Ромка перекинул ремень винтовки через плечо, отступил к заднему краю площадки и опустился на колено. И когда самолетик приблизился до трехсот метров и можно было ждать, что вот-вот ударит по площадке свинцовый град, Ромка соскользнул на уходящее вниз бревно, одно из четырех, на которых держалась эта площадка, — и прилепился к нему, обхватив его руками и ногами.

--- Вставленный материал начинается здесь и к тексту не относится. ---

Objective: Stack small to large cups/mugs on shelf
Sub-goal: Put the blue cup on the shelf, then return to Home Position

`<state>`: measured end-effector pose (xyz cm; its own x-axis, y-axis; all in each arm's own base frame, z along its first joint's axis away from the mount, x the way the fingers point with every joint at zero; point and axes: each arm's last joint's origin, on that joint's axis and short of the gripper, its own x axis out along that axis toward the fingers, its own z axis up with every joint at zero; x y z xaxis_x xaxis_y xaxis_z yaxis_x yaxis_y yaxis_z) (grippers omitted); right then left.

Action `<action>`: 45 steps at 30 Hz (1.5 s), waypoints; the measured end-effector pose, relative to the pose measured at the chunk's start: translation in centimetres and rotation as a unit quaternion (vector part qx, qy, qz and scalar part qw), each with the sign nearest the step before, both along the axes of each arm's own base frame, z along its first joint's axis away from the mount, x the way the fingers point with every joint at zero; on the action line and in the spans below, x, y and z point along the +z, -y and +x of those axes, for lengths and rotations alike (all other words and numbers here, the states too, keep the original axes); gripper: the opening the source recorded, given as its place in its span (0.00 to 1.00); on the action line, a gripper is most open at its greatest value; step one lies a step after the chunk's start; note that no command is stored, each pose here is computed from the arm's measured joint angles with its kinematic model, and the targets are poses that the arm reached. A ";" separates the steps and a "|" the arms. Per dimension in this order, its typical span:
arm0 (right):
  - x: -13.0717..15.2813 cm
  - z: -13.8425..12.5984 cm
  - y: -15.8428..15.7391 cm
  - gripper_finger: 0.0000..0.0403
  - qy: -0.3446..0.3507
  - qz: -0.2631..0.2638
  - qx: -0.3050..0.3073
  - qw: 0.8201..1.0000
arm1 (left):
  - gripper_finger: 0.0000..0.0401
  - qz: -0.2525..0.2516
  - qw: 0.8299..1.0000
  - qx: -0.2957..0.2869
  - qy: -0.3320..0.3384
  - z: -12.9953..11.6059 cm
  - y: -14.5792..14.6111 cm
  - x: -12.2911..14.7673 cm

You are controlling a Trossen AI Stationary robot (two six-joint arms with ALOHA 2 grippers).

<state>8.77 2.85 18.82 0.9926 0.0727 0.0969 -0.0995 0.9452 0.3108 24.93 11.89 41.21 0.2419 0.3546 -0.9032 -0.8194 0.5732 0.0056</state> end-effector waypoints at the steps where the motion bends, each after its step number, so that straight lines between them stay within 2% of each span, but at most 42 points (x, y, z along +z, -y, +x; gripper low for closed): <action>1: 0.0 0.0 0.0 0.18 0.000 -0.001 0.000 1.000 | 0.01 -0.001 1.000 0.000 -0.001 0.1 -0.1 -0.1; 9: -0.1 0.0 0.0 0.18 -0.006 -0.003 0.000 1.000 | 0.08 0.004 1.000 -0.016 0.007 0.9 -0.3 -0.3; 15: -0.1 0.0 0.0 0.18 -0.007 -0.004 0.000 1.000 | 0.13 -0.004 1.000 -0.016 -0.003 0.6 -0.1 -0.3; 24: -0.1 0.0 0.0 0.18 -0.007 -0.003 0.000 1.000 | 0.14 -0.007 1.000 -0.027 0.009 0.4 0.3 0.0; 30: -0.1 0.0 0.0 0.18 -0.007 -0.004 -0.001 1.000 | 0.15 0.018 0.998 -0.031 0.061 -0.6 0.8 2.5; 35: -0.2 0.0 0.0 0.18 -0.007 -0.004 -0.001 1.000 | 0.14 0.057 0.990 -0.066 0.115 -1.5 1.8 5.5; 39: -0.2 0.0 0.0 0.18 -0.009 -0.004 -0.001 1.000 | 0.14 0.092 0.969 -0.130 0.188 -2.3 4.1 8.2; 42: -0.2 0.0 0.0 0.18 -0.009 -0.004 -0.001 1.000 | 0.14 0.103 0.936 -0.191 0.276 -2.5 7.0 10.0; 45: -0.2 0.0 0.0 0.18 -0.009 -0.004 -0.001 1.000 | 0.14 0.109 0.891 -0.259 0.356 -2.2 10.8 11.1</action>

Пули жевали настил. Казалось, кто-то со всего маху втыкает в доску кирку — и тут же с треском, с мясом ее выдирает. Последние пули уже не долбили настил: немец опять здорово рисковал, перейдя на бреющий полет, гнал машину, едва не задевая деревьев, это было метра на три ниже уровня площадки, и бил, бил, — теперь пули шли горизонтально — да поздно он это затеял. Он был уже слишком близко, и пули только дважды звонко ткнулись в бревно. Отвернуть в сторону он уже не мог, задрал нос моноплана — и проскочил над площадкой почти впритирку.
Ромка наблюдал это с безопасной позиции: он успел соскользнуть по бревну на поперечину. Четыре поперечных бревна — стяжка — предоставляли возможность для маневра, но не ахти какую: промежуточная площадка была маленькой, только чтоб повернуться, переходя с одной лестницы на другую. Площадка лепилась к противоположному углу. Балансируя, Ромка прошел к ней по бревнам, но едва он поставил ногу на первую перекладину, как вокруг засвистели, застучали в дерево, завизжали пули, рикошетируя от железных угольников и скреп.
Чертов немец уже возвратился!
Только теперь началось настоящее.
Самолетик преобразился. Он ожил. Он перестал быть машиной. Теперь это был вепрь, носорог, крылатый огнедышащий зверь, огромный и стремительный. Он вился вокруг вышки, бросался на нее, ревя и визжа, он сотрясал ее, и Ромке уже казалось, что это не вышка, а качели: перед глазами то небо, то земля, площадка летела вверх — и вдруг падала в грохоте и реве. И уже чудились ему вокруг страшные морды, ощеренные пасти, и хвосты, и хохот. Вот рядом с чем мы живем, но оно проявляется лишь в последние мгновения, когда мы стоим на краю жизни… Немец брал верх. Он уже морально уничтожил это жалкое существо, которое обезьяной металось среди бревен, как в клетке, которое уже совсем потеряло голову. Оставалось последний раз без спешки зайти в атаку и спокойно расстрелять.